YOUR ASSIGNMENT =>
For the entries below, the result should be an exact transcription of the lines from the one with "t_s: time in" up to and including the one with "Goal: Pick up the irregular", and only those.
++++ DATA TO EXAMINE
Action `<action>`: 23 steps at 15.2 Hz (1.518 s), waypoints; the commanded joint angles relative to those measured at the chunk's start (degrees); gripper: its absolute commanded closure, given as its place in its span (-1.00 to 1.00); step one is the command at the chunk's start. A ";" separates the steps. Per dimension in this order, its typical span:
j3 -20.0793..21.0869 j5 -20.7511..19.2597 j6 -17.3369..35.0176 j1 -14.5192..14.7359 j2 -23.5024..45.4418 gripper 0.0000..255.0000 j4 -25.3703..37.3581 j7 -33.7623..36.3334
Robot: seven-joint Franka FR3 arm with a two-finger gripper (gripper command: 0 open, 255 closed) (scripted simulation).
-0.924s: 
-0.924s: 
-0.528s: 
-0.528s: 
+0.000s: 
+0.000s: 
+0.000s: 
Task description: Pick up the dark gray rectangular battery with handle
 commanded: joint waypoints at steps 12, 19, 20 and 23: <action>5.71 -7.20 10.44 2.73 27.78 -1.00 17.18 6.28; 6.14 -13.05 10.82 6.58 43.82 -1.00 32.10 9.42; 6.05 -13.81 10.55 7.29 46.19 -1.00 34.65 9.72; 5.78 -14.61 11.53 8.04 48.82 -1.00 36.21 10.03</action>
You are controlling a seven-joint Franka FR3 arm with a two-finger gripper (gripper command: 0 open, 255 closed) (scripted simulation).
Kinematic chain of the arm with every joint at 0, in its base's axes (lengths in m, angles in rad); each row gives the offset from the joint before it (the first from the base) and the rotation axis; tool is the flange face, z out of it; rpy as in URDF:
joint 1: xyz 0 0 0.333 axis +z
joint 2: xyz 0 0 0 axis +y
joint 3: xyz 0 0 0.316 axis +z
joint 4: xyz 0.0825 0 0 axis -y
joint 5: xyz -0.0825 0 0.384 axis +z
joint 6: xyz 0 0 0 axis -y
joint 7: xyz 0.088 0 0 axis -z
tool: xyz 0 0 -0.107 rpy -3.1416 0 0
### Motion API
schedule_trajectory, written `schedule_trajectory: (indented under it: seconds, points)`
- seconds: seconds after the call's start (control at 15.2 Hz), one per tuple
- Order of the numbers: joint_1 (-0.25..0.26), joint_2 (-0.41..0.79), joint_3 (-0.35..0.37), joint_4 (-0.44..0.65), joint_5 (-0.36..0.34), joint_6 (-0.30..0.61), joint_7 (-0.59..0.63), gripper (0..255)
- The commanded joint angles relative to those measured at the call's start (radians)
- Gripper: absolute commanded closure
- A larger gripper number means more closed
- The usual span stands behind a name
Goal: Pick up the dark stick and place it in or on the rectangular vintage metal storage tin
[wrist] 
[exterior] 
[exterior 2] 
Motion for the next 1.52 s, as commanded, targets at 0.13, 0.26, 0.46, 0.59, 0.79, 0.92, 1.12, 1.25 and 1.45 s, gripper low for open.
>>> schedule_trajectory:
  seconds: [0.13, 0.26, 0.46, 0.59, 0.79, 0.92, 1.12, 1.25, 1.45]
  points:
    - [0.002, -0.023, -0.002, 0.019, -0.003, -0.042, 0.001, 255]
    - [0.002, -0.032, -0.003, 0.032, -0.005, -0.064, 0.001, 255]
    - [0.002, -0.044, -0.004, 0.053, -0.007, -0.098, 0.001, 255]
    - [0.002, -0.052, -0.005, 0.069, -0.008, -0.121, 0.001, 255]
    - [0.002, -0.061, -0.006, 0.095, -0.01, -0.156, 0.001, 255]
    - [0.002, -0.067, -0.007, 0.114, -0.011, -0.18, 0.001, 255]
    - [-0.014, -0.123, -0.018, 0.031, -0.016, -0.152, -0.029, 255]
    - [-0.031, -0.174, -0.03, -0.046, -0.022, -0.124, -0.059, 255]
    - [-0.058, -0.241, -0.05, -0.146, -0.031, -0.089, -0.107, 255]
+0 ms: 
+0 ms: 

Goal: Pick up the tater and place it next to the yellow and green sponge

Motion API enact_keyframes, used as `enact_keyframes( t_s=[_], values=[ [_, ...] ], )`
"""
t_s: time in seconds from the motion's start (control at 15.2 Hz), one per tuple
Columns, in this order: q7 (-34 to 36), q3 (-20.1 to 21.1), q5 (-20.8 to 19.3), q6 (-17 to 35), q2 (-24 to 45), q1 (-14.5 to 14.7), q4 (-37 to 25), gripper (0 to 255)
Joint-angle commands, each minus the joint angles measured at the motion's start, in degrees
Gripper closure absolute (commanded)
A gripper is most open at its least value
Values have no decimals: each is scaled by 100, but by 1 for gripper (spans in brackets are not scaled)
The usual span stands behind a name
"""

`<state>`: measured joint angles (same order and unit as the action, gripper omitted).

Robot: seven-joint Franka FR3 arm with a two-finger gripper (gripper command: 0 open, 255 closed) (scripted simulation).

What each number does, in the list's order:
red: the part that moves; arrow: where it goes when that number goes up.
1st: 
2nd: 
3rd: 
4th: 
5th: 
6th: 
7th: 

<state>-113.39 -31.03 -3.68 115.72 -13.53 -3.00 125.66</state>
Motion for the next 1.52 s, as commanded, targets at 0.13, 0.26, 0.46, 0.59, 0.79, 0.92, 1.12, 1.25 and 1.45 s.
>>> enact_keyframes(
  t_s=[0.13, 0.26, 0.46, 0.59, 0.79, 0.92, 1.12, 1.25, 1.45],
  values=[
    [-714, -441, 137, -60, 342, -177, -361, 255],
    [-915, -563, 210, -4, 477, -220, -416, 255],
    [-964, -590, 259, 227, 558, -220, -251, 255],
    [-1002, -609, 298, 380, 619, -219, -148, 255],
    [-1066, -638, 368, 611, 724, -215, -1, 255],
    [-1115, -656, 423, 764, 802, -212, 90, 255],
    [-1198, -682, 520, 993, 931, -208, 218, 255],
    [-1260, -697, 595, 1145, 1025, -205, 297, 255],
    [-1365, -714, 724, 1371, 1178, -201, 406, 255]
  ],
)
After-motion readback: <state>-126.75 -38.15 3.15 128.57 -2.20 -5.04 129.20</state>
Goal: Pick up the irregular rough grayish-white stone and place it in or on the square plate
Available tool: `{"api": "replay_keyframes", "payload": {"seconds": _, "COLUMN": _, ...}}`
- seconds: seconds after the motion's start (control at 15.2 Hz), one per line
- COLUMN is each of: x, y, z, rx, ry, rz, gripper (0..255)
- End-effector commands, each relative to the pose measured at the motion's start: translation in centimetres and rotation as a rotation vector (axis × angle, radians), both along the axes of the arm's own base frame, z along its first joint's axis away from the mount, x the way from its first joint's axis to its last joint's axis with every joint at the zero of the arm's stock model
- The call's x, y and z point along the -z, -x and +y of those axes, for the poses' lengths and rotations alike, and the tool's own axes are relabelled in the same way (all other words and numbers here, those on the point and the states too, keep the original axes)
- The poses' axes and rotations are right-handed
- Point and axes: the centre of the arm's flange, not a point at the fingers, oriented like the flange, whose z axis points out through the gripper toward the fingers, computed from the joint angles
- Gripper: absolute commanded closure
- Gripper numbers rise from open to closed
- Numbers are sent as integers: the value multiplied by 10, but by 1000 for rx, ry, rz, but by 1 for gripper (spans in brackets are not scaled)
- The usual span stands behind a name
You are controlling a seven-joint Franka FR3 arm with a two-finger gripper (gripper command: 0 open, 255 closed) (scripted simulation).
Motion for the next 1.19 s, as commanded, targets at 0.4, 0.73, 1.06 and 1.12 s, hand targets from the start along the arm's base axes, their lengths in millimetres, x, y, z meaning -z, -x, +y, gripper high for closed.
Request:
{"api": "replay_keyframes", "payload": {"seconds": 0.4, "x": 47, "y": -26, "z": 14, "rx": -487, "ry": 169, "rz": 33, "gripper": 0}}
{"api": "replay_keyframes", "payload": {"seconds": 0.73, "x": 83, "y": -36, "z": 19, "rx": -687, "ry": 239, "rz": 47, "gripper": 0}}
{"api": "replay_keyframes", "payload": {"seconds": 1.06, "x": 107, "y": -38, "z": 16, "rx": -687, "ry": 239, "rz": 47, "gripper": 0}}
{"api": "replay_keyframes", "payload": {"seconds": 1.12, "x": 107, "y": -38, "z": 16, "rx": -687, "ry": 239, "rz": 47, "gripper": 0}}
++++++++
YOUR RESPONSE =>
t_s: time in seconds from the motion's start (control at 15.2 Hz), one per tuple
Columns, in this order: q7 (-34 to 36), q3 (-20.1 to 21.1), q5 (-20.8 to 19.3), q6 (-17 to 35), q2 (-24 to 45), q1 (-14.5 to 14.7), q4 (-37 to 25), gripper (0 to 255)
Joint-angle commands, each minus the joint angles measured at the motion's start, in degrees
Gripper closure absolute (commanded)
A gripper is most open at its least value
Values have no decimals: each is scaled by 100, but by 1 for gripper (spans in brackets are not scaled)
The usual span stands behind a name
"""

`<state>`: measured joint angles (same order and unit as the action, gripper omitted).

Robot: seven-joint Franka FR3 arm with a two-finger gripper (gripper command: 0 open, 255 closed) (scripted simulation).

What each number does, in the list's order:
red: the part that moves; arrow: where it goes when that number goes up.
1st: 
2nd: 
3rd: 
4th: 
5th: 
6th: 
7th: 

<state>-113.39 -31.03 -3.68 115.72 -13.53 -3.00 125.66</state>
Motion for the next 1.52 s, as commanded, targets at 0.13, 0.26, 0.46, 0.59, 0.79, 0.92, 1.12, 1.25 and 1.45 s.
>>> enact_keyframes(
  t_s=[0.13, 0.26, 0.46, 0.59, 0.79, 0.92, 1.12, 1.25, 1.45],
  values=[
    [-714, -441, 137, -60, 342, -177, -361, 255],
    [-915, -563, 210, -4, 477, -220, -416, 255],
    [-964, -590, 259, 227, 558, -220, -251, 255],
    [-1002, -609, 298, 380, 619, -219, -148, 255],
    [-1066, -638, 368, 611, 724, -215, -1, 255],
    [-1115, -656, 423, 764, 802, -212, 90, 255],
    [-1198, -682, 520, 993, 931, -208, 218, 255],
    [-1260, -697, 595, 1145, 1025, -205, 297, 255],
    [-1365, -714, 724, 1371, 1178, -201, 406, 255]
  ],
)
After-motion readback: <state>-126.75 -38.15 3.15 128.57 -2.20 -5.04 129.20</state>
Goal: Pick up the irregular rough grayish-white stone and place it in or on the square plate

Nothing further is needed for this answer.